Credo che lui non ci fece neanche caso, comunque: era una di quelle persone che, nonostante l’apparenza fragile, non sarei riuscita a scalfire in nessun modo, o almeno fu questa l’impressione che ebbi di lui. In quel preciso istante, non mi chiesi nemmeno come mi fosse venuta in mente una cosa simile.
«Perché hai scelto il liceo classico, allora!», rise.
«Come fai a sapere che scuola faccio?»
Alzò le spalle. «Credo di averti vista nel cortile, qualche volta, mentre parlavi con due ragazze che conosco, Marta Bellini e Lisa …»
«… Vico», conclusi.
«Sì, esatto». Sembrò riflettere per un secondo. «Brutta situazione, eh?»
Scossi la testa e dissi che non mi andava di parlarne: perché avrei dovuto, poi!
«Non era mia intenzione offenderti, scusami. Non mi sono neanche presentato, pensa un po’!»
Mi tese lentamente la mano. «Valerio».
«Marianna». La sua stretta energica mi mise un po’ in imbarazzo. «Non mi sono offesa, non fa niente».
Sembrò rilassarsi. «Beh, tanto meglio così, mi stavo preoccupando!»

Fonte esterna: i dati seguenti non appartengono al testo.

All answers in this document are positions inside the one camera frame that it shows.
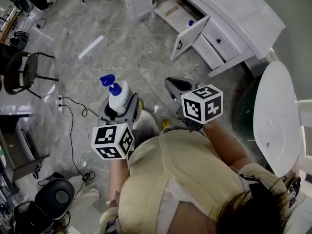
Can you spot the yellow shoe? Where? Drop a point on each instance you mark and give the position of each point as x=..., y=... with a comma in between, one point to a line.
x=141, y=103
x=165, y=123

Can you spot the person's leg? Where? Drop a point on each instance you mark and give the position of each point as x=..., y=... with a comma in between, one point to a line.
x=173, y=129
x=146, y=124

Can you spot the black wicker chair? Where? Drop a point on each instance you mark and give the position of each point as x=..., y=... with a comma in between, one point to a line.
x=32, y=64

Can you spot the white cabinet door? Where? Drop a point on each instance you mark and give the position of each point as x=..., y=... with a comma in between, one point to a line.
x=139, y=1
x=189, y=38

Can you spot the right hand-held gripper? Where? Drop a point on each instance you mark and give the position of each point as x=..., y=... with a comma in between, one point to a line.
x=202, y=103

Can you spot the white power strip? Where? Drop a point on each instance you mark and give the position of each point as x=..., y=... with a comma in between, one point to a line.
x=60, y=103

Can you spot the brown cabinet door hinge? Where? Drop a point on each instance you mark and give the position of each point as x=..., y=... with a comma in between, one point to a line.
x=155, y=1

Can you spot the person's left forearm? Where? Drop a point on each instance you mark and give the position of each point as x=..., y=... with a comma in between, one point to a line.
x=117, y=177

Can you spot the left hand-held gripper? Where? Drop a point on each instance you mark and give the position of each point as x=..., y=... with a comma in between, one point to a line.
x=112, y=141

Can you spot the white oval ceramic basin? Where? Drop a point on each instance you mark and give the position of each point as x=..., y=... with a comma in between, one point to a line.
x=275, y=111

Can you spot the white sink cabinet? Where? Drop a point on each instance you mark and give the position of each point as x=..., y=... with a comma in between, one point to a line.
x=181, y=21

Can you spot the person's right forearm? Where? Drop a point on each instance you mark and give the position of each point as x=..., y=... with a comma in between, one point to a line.
x=221, y=142

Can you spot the person's right leg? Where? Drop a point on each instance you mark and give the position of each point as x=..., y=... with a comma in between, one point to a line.
x=173, y=129

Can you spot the black power adapter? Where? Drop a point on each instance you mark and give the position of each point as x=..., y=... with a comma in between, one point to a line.
x=88, y=176

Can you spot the dark green ball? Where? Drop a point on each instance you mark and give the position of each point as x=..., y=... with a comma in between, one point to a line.
x=246, y=111

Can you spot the wooden slat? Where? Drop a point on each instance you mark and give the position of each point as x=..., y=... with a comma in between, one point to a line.
x=171, y=10

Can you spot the person's cream knitted top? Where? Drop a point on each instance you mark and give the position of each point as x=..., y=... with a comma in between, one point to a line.
x=182, y=169

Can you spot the person's left leg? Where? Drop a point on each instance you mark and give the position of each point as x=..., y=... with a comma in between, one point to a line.
x=146, y=124

Sorrise: un sorriso educato, in qualche modo perfino rassicurante. Comunque, preferii cambiare discorso.
«Che classe fai?»
«La 3°D. Tu, invece? Sei in classe con Marta e Lisa?»
Annuii.
«Che cosa stai leggendo?», chiesi, all’improvviso, lasciandolo un po’ spiazzato.
Sorrise di nuovo, questa volta con un leggero imbarazzo. Sollevò il volume dal tavolo in modo che potessi leggerne il titolo: un titolo secco, ermetico, che lasciava decisamente troppo spazio all’immaginazione. In compenso, non riuscii a staccare gli occhi dalla copertina: il romanzo era in edizione economica, quindi soltanto la metà inferiore del frontespizio era occupata dall’immagine di un uomo con gli occhi chiusi, la testa reclinata all’indietro; un’espressione che tradiva un sentimento a metà tra la beatitudine e il più atroce dei tormenti. Ne restai turbata, in qualche modo - un’inquietudine senza radici si fece strada dentro di me, ma feci di tutto per non darlo a vedere. Non ci riuscii, comunque: Valerio mi chiese se mi sentissi bene. Dopo un istante di esitazione annuii e lui sembrò tranquillizzarsi.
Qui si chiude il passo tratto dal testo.